===== DATA SECTION

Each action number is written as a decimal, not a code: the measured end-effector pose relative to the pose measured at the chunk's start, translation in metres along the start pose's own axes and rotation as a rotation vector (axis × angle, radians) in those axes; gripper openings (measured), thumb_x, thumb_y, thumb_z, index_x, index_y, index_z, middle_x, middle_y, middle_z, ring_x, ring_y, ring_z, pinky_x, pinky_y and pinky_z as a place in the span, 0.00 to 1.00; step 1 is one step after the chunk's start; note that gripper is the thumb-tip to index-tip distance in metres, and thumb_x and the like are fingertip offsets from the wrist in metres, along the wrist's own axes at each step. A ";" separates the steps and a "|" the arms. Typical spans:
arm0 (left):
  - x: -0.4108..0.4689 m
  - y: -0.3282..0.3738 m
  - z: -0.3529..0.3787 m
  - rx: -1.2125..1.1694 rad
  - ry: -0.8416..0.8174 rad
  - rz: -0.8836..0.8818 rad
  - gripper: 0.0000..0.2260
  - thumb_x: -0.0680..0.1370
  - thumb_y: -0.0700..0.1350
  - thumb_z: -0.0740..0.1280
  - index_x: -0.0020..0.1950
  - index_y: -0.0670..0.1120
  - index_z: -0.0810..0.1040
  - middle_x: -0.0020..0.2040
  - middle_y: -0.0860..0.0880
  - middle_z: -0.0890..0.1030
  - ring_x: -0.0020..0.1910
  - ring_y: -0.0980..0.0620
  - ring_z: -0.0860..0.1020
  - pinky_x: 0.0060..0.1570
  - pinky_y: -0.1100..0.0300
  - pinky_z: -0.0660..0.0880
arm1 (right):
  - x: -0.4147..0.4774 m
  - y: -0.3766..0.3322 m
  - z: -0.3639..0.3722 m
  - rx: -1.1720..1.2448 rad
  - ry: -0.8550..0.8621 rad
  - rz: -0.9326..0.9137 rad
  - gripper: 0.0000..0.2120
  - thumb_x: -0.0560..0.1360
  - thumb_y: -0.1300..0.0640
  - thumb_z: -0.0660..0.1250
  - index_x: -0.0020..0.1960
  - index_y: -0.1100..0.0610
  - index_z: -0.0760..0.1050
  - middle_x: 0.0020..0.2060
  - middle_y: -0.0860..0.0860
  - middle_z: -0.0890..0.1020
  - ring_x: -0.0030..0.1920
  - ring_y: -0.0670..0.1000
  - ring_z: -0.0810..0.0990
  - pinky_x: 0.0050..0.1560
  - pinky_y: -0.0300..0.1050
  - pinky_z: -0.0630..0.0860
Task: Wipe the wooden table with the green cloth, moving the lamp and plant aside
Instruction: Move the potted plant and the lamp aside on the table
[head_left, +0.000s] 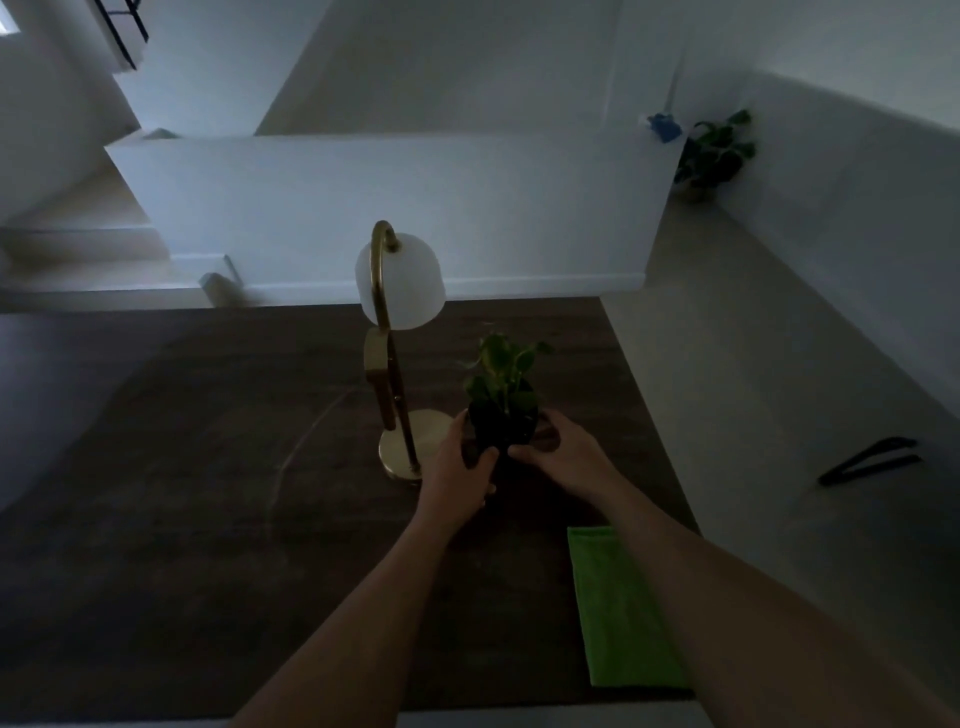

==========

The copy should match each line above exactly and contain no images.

Each action number is written as a decimal, not a code: the measured end-effector pose relative to the pose measured at the chunk's start, translation in metres along the start pose's own axes and rotation as a rotation vector (axis × angle, radians) in those axes; gripper openings (measured), thumb_x, thumb_y, thumb_z, index_x, index_y, index_z, middle_x, middle_y, middle_z, ring_x, ring_y, ring_z, pinky_x, pinky_y and pinky_z as a place in the span, 0.00 to 1.00; step 1 is one step after the chunk's start; note that gripper is the thumb-tip to index-tip distance in metres, and thumb_x and the like are fingertip offsets from the wrist in metres, along the wrist's own axes at each step. A ";" separates the steps and a "|" the arms. Typical spans:
arm0 (left):
  - x: -0.4108..0.4689 m
  - y: -0.3282..0.3738 m
  - z: -0.3529..0.3787 m
  - rx: -1.2125..1.1694 rad
  - ry: -0.8416..0.8174 rad
  - rz: -0.8836..0.8818 rad
  - gripper: 0.0000..0.2260
  - thumb_x: -0.0680..0.1370
  - thumb_y: -0.0700..0.1350
  - thumb_z: -0.0740..0.1280
  - index_x: -0.0020..0.1950
  - index_y: -0.0670..0.1120
  - index_z: -0.0810..0.1040
  - middle_x: -0.0020..0.2040
  - middle_y: -0.0860..0.0880
  - middle_z: -0.0890..0.1030
  - ring_x: -0.0020..0.1910
  - ring_y: -0.0980..0.0620
  - ring_z: -0.0860..0.1020
  - pinky_x: 0.0060..0.1570
  - pinky_y: -0.1100..0.0300
  - pinky_z: -0.0660..0.0880
arm1 (right):
  - x: -0.4147..0.4774 m
  - y: -0.3766..0.3322 m
  - z: -0.3639..0.3722 m
  - rx: -1.1720..1.2448 rad
  - ry: -0.8550..0.8621 rad
  - rz: -0.9326..0.9137 rad
  - gripper: 0.0000..0.2120
  - thumb_x: -0.0560..0.1360
  - thumb_y: -0.1300..0.0640
  - thumb_z: -0.0660..0.1250
  - index_x: -0.0020..0.1960
  - index_y: -0.1100..0.0610
  - index_z: -0.0760..0.1050
  - middle_x: 0.0020..0.2060
  - middle_y: -0.0860..0.0860
  - middle_z: -0.0890..0.1020
  - ring_x: -0.0030..0.1920
  - ring_y: -0.0670..0.1000
  - ring_z: -0.0810..0.0990
  - pinky_x: 0.0050..0.1560
  - pinky_y: -0.0300..0.1050
  - pinky_z: -0.0630..0.0860
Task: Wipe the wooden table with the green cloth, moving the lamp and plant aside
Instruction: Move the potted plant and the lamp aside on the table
[head_left, +0.000s] 

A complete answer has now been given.